**** Supplied data
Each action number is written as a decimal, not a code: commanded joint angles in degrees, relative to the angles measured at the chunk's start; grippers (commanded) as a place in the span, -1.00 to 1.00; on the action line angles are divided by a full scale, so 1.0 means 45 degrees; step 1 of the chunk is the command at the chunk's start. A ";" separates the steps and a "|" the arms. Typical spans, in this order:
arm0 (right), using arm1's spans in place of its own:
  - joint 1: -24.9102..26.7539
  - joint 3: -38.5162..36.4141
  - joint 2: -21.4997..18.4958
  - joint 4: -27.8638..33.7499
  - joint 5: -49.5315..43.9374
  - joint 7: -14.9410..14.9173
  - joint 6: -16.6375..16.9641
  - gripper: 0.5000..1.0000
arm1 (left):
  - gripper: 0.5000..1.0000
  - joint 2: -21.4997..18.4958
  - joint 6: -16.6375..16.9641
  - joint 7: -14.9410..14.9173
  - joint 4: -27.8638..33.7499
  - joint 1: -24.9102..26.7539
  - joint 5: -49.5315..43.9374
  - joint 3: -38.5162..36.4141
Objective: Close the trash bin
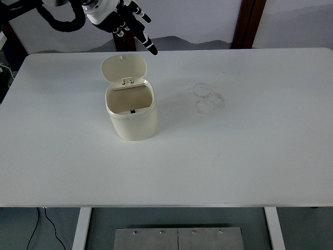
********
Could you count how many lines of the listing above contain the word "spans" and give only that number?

2